Work request: Return all entries precisely as they stand, without the images.

Extracted records:
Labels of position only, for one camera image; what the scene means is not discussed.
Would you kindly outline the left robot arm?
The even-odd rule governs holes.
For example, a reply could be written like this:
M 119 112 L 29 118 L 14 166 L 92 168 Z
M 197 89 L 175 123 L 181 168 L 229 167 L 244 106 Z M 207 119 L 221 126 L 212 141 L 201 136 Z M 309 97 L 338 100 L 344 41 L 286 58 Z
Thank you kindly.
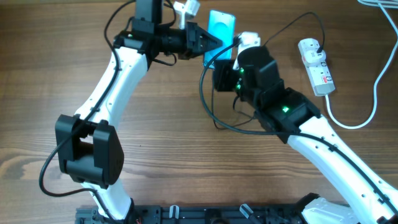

Answer box:
Labels of position only, for one camera image; what the scene means is not discussed.
Would you kindly outline the left robot arm?
The even-odd rule governs holes.
For example, a reply could be written like this:
M 119 112 L 29 118 L 14 166 L 92 168 Z
M 197 89 L 175 123 L 181 168 L 229 167 L 244 106 Z M 207 119 L 221 126 L 212 141 L 201 136 Z M 309 97 L 338 100 L 344 41 L 286 58 Z
Thank you kindly.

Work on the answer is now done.